Ameaça ignorada: por que o aquecimento global ainda não é visto com seriedade?

Enviada em 23/09/2024

A Constituição Federal de 1988-norma de maior hierarquia do sistema jurídico brasileiro assegura os direitos e o bem-estar da população. Entretanto, quando se observa a deficiência de medidas na luta contra o aquecimento global, verifica-se que esse preceito é constatada na teoria e não desejavelmente na prática. Dessa maneira, é evidente que a problemática se desenvolve não só devido à falta de conscientização, mas também ao interesse econômico diante desse quadro alarmante.

Em primeiro plano, é importante ressaltar a ausência de medidas governamentais para combater a falta de conscientização. Sob a perspectiva do filósofo São Tomás de Aquino, em uma sociedade democrática, todos os indivíduos são dignos e têm a mesma importância, além dos direitos e deveres que devem ser garantidos pelo Estado, entretanto, isso não ocorre no Brasil. Nesse sentido, por causa da baixa operação das autoridades, a população continua desinformada sobre os impactos reais do aquecimento global, o que dificulta a mobilização social para mudanças significativas. Desse modo, faz-se mister a reformulação dessa postura estatal de forma urgente.

De outro parte, o interesse econômico também pode ser apontado como promotor do problema. De acordo com dados do relatório da Oxfam International, os 10% mais ricos do mundo são responsáveis por metade das emissões globais de CO2. Partindo desse pressuposto, percebe-se que os interesses econômicos de grandes corporações e indivíduos influentes muitas vezes se sobrepõem às necessidades ambientais, perpetuando a falta de ações efetivas contra o aquecimento global.

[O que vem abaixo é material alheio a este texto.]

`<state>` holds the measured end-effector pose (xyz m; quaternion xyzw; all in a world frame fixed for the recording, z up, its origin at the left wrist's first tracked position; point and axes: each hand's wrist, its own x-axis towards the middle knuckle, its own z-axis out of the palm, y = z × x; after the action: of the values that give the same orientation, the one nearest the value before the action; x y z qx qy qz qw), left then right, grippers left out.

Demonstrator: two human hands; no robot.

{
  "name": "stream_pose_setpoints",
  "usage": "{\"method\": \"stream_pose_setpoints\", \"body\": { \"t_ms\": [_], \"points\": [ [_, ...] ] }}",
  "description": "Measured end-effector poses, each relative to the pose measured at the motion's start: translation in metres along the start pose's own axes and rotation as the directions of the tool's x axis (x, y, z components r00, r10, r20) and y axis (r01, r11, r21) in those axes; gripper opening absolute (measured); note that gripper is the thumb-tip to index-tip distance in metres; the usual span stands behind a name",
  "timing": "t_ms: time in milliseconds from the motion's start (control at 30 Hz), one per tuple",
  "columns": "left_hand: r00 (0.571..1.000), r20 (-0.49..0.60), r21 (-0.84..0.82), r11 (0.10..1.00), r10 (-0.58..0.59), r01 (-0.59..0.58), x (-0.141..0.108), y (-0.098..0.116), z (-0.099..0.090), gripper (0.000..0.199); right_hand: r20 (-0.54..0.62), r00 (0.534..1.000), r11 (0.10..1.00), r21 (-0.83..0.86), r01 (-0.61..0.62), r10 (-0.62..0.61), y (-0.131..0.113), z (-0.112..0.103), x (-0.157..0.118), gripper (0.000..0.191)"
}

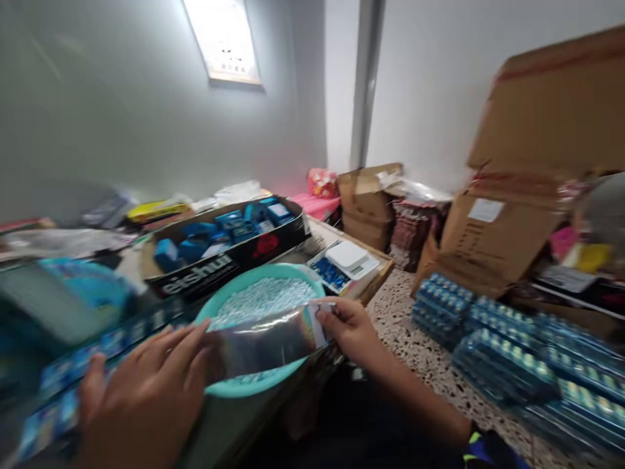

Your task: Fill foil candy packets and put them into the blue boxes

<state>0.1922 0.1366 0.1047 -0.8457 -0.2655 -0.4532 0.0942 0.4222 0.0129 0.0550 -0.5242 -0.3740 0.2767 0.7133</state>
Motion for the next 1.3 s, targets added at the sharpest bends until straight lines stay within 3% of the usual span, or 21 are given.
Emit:
{"method": "stream_pose_setpoints", "body": {
  "t_ms": [67,167,267,333,433,633,867,1033,1133,1200,1300],
  "points": [
    [0.995,0.046,0.126,0.988,0.088,-0.093,0.003,-0.004,0.001,0.029,0.041,0.998,0.999,0.037,-0.038,0.037,0.007,0.015,0.009,0.044],
    [0.974,0.123,0.032,0.980,0.191,-0.196,0.011,0.008,0.018,0.036,0.135,0.989,0.989,0.124,-0.083,0.066,0.017,0.034,0.016,0.046],
    [0.936,0.294,-0.073,0.981,0.193,-0.179,0.018,0.019,0.036,0.038,0.193,0.979,0.981,0.168,-0.096,0.063,0.020,0.041,0.014,0.043],
    [0.919,0.345,-0.127,0.980,0.190,-0.155,0.021,0.020,0.043,0.030,0.212,0.975,0.980,0.166,-0.109,0.073,0.020,0.039,0.012,0.042],
    [0.920,0.326,-0.202,0.967,0.216,-0.156,0.021,0.014,0.051,0.023,0.216,0.971,0.980,0.148,-0.136,0.102,0.019,0.034,0.008,0.042],
    [0.914,0.184,-0.263,0.914,0.361,-0.309,0.008,0.013,0.067,0.028,0.155,0.975,0.970,0.163,-0.182,0.157,0.025,0.030,0.009,0.042],
    [0.917,0.160,-0.321,0.898,0.365,-0.301,-0.006,0.016,0.073,0.034,0.101,0.980,0.969,0.160,-0.188,0.174,0.027,0.026,0.011,0.044],
    [0.957,0.226,-0.297,0.948,0.182,-0.110,-0.003,0.010,0.074,0.041,0.120,0.988,0.990,0.083,-0.112,0.102,0.027,0.030,0.008,0.039],
    [0.923,0.337,-0.332,0.941,0.187,-0.070,0.005,0.006,0.072,0.017,0.122,0.990,0.996,0.036,-0.077,0.072,0.030,0.032,0.005,0.033],
    [0.891,0.387,-0.371,0.925,0.237,-0.085,0.011,0.005,0.069,0.017,0.119,0.993,0.999,-0.044,-0.021,0.026,0.030,0.032,0.003,0.033],
    [0.824,0.461,-0.383,0.911,0.329,-0.149,0.018,0.005,0.066,0.024,0.184,0.966,0.939,-0.258,0.226,-0.182,0.025,0.029,0.003,0.027]
  ]
}}
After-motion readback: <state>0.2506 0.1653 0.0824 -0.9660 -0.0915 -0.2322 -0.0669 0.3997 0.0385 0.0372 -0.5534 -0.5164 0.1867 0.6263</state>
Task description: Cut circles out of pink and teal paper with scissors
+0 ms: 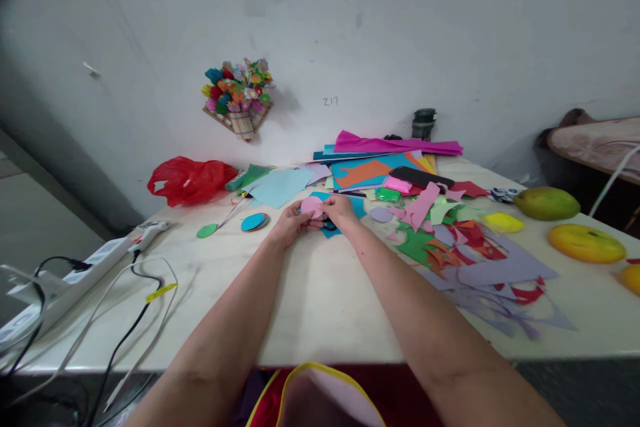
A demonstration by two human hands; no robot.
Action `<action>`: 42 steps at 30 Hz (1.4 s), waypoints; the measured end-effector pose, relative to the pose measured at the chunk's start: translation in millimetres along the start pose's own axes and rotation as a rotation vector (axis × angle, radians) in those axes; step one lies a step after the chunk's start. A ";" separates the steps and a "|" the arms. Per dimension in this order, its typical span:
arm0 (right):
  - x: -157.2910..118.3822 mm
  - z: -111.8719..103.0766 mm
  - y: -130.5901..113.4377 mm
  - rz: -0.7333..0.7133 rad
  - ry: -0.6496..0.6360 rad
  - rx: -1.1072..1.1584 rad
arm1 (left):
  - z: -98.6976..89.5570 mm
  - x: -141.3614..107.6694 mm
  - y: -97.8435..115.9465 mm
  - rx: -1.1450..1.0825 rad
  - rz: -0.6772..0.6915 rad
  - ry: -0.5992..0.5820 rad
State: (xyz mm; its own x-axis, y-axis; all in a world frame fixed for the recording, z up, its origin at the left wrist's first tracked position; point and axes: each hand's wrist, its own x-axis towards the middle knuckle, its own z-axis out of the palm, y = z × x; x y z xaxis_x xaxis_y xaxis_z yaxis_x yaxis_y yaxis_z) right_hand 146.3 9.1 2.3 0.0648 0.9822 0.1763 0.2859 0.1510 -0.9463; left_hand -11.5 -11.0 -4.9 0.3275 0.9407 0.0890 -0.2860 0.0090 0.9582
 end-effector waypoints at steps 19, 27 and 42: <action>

Destarte, tudo isso retarda a resolução do empecilho, já que o interesse econômico contribui para a perpetuação desse cenário caótico.

Urge, portanto, que o Ministério do Meio Ambiente promova campanhas de conscientização e políticas de regulamentação ambiental. Essas ações devem ser realizadas através de iniciativas educativas e incentivos para práticas sustentáveis, com o objetivo de reduzir as emissões de gases de efeito estufa e promover um desenvolvimento mais sustentável. Dessa forma, o preceito constitucional será solidificado no Brasil.